To install the C-5/C-15 with the opposite tetraol stereochemistry (ent-34), all we need to do is apply the same sequences to the opposite ends of the tetraol precursors syn-8 (Scheme [6]). This began with a DIBALH reduction of syn-8 followed by an unselective 1-lithiopentadec-1-yne to resulting aldehyde and a subsequent Dess–Martin oxidation was used to give ynone 35 (62%). Noyori reduction of 35 [(R,R)-Noyori (5 mol%), Et₃N, formic acid, 98%] gave a propargyl alcohol as a single diastereomer, which upon exposure to excess diimide gave secondary alcohol 36 with the desired S-stereochemistry at C-15. TBS protection of the secondary alcohol (94%) and DDQ-promoted removal of the PMB group (92%) gave 37. Finally the C-5 R-stereochemistry was installed by oxidation of the primary alcohol and addition of the (S,S)-Leighton reagent (95%).

With all the stereochemistry installed in homoallylic alcohol ent-34, it was readily converted into cryptocaryol A (1), by a three-step procedure. This began with an acrylation of the C-5 alcohol, ring-closing metathesis with the Grubbs I reagent, and aqueous acetic acid deprotection to give 1 (42% over three steps).[21] By replacing the C-15 TBS group with an acetate (TBAF then Ac₂O) after the acrylation at C-5, homoallylic alcohol ent-34 could also be converted into cryptocaryol B (2) (28% over five steps). Applying the identical 3- and 5-step sequences to 34 provided ent-cryptocaryol A (ent-1) and ent-cryptocaryol B (ent-2). Both synthetic cryptocaryols A and B, gave identical spectral data as was reported for the natural material.[1] Finally, the homoallylic alcohol 33 was converted into purported cryptocaryol B (4), the initially assigned structure for cryptocaryol B, by a three-step acrylation of the C-5 alcohol, ring-closing metathesis with the Grubbs I reagent and aqueous acetic acid deprotection (35%, over 3 steps) (Scheme [7]).

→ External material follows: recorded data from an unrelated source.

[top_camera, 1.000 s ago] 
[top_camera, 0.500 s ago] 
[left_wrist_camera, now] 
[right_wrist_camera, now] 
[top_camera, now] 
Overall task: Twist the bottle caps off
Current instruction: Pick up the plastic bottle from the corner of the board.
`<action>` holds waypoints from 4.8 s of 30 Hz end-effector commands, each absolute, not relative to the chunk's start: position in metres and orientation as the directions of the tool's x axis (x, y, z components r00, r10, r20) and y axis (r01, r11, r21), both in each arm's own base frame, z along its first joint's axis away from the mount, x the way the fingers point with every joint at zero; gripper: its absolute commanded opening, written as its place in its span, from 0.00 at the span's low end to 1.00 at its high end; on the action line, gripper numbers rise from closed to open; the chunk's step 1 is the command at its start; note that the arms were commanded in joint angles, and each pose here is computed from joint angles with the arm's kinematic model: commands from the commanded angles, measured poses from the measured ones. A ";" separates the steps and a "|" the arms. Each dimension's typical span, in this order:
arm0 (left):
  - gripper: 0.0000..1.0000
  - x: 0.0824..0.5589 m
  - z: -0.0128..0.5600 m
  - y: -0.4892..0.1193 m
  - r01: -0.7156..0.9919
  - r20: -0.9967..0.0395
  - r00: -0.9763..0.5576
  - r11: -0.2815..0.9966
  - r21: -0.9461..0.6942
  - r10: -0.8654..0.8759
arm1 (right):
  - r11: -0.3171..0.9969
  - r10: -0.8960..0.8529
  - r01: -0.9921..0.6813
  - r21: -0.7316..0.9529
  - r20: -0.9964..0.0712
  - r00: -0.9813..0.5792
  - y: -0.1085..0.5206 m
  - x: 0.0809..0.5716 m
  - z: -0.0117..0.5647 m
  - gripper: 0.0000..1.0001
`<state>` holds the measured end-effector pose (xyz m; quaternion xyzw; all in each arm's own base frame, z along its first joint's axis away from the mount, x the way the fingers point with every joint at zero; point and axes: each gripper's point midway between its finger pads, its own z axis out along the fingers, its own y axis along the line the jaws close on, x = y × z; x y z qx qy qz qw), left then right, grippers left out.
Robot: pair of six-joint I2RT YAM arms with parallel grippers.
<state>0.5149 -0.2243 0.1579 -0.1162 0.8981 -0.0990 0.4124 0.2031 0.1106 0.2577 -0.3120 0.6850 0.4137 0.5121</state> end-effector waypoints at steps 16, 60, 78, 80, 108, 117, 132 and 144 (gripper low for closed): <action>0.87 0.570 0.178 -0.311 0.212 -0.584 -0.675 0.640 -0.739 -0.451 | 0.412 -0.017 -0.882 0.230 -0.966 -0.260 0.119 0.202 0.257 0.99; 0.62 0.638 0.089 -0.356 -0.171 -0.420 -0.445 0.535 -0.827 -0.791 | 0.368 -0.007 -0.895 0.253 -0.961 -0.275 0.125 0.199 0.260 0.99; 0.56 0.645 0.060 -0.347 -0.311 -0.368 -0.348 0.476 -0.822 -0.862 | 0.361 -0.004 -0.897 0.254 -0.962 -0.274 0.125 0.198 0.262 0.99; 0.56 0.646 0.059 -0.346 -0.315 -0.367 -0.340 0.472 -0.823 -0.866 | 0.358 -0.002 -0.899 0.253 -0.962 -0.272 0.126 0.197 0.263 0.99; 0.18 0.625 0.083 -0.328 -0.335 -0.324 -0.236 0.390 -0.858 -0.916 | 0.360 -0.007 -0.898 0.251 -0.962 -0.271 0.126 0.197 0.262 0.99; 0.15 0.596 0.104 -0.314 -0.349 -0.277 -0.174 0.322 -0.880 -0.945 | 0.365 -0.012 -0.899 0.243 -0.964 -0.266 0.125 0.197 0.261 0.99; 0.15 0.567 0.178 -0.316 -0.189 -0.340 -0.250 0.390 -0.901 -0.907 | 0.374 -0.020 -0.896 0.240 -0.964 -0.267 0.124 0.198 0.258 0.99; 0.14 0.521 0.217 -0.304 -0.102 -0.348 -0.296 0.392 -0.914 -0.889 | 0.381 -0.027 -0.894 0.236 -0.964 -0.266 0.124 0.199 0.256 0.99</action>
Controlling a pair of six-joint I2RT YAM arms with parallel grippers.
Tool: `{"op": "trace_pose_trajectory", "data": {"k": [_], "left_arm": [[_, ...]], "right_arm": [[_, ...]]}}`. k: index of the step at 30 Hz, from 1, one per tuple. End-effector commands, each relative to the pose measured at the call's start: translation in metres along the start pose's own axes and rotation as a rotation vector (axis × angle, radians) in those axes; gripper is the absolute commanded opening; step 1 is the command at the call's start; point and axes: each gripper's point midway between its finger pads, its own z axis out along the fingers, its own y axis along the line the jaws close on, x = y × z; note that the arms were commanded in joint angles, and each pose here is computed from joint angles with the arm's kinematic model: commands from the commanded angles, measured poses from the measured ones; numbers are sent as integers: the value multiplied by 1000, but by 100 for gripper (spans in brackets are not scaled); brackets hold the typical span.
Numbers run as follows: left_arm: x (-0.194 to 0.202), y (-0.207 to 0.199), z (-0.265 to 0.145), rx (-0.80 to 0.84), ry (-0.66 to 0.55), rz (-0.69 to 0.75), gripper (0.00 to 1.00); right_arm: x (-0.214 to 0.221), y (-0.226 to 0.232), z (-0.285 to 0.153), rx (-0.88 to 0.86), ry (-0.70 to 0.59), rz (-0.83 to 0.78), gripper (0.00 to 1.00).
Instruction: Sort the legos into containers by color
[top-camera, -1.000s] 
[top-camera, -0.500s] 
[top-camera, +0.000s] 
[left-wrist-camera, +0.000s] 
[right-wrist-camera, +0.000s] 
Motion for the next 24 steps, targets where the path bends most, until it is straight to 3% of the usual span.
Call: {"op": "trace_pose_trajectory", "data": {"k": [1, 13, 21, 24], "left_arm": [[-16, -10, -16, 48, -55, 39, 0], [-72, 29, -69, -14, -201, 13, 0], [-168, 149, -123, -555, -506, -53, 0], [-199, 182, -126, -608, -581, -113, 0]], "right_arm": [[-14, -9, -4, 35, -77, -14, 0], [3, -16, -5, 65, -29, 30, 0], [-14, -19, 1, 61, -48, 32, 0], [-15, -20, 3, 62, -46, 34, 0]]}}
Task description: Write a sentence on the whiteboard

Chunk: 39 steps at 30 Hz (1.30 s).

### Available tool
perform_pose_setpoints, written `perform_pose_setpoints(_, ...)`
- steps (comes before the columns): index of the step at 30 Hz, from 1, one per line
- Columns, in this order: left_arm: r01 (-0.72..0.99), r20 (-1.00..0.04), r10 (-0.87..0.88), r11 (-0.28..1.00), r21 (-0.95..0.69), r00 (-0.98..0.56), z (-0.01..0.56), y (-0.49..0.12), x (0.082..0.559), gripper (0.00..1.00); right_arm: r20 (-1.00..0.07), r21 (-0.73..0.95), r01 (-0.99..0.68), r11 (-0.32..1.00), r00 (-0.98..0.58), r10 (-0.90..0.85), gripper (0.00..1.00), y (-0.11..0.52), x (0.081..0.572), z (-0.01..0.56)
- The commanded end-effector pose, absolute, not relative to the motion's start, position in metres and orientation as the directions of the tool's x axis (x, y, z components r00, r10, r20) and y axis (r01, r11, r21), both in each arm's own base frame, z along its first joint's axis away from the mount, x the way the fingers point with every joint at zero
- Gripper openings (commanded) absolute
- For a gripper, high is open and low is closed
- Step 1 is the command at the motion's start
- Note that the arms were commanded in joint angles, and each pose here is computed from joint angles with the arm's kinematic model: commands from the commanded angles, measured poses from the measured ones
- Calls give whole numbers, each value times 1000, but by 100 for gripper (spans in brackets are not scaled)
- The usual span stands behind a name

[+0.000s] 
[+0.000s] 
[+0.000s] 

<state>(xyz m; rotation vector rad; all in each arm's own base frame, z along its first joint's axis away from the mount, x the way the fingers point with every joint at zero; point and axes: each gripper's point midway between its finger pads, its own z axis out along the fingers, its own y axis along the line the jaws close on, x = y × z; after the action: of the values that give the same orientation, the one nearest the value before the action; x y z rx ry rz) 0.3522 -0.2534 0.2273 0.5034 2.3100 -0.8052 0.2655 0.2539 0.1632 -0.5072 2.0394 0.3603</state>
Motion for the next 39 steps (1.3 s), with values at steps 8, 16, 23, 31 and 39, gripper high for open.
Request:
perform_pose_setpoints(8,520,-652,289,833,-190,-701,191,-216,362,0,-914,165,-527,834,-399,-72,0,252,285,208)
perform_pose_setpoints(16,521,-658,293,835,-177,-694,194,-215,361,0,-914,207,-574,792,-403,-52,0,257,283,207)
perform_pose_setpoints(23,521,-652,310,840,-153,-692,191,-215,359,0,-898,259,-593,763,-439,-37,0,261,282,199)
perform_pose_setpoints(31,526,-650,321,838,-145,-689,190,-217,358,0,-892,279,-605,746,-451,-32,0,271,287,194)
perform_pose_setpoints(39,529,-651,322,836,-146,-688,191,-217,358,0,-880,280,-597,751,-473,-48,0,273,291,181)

In conclusion, we have described the full account of our recently completed synthesis of cryptocaryol A (1) and cryptocaryol B (2). The route featured three different approaches to the C _s- and C ₂-symmetric protected tetraol precursors syn-8 and anti-8, which are key building blocks for the synthesis of many polyacetate type natural products. The utility of this approach was demonstrated in the application of various stereoisomeric analogues of the cryptocaryols, which in turn enabled structure activity relationship studies.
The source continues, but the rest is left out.